┌──
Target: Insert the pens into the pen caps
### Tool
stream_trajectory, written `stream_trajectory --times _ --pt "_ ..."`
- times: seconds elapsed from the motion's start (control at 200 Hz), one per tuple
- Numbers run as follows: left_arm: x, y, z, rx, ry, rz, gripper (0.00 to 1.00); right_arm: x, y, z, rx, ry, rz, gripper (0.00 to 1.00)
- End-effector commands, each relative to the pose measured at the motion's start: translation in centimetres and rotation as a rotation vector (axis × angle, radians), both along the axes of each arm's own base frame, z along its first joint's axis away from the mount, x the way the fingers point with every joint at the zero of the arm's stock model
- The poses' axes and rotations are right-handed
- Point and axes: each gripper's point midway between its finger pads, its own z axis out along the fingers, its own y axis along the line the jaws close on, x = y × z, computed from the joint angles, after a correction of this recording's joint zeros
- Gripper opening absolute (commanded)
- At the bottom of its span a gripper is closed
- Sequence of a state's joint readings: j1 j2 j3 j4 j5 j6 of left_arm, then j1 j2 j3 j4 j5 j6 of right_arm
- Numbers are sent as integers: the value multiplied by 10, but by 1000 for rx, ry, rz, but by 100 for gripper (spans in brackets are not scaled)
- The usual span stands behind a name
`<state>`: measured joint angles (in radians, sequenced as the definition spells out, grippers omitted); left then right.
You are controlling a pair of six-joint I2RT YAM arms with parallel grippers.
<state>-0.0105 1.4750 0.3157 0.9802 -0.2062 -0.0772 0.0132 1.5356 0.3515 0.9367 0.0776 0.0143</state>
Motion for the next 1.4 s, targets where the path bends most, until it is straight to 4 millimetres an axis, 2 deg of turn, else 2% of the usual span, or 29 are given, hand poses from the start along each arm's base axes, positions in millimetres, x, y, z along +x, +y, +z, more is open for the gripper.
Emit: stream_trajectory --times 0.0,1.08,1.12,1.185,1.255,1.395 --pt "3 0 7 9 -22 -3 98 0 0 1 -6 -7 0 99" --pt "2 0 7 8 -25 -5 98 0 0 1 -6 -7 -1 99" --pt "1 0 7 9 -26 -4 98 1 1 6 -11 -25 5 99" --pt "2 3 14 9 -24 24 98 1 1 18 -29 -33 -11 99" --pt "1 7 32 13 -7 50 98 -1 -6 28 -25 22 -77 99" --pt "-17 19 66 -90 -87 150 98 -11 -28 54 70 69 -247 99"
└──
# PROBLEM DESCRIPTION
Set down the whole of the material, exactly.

# RESPONSE TO THE EXERCISE
Target: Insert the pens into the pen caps
### Tool
stream_trajectory, written `stream_trajectory --times _ --pt "_ ..."`
- times: seconds elapsed from the motion's start (control at 200 Hz), one per tuple
- Numbers run as follows: left_arm: x, y, z, rx, ry, rz, gripper (0.00 to 1.00); right_arm: x, y, z, rx, ry, rz, gripper (0.00 to 1.00)
- End-effector commands, each relative to the pose measured at the motion's start: translation in centimetres and rotation as a rotation vector (axis × angle, radians), both along the axes of each arm's own base frame, z along its first joint's axis away from the mount, x the way the fingers point with every joint at the zero of the arm's stock model
- The poses' axes and rotations are right-handed
- Point and axes: each gripper's point midway between its finger pads, its own z axis out along the fingers, its own y axis along the line the jaws close on, x = y × z, computed from the joint angles, after a correction of this recording's joint zeros
- Gripper opening absolute (commanded)
- At the bottom of its span a gripper is closed
- Sequence of a state's joint readings: j1 j2 j3 j4 j5 j6 of left_arm, then j1 j2 j3 j4 j5 j6 of right_arm
- Numbers are sent as integers: the value multiplied by 10, but by 1000 for rx, ry, rz, but by 100 for gripper (spans in brackets are not scaled)
- The usual span stands behind a name
`<state>`: measured joint angles (in radians, sequenced as the definition spells out, grippers omitted); left then right.
You are controlling a pair of six-joint I2RT YAM arms with parallel grippers.
<state>-0.0105 1.4750 0.3157 0.9802 -0.2062 -0.0772 0.0132 1.5356 0.3515 0.9367 0.0776 0.0143</state>
Motion for the next 1.4 s, targets where the path bends most, until it is straight to 4 millimetres an axis, 2 deg of turn, else 2% of the usual span, or 29 are given, hand poses from the start along each arm's base axes, positions in millimetres, x, y, z along +x, +y, +z, more is open for the gripper.
Emit: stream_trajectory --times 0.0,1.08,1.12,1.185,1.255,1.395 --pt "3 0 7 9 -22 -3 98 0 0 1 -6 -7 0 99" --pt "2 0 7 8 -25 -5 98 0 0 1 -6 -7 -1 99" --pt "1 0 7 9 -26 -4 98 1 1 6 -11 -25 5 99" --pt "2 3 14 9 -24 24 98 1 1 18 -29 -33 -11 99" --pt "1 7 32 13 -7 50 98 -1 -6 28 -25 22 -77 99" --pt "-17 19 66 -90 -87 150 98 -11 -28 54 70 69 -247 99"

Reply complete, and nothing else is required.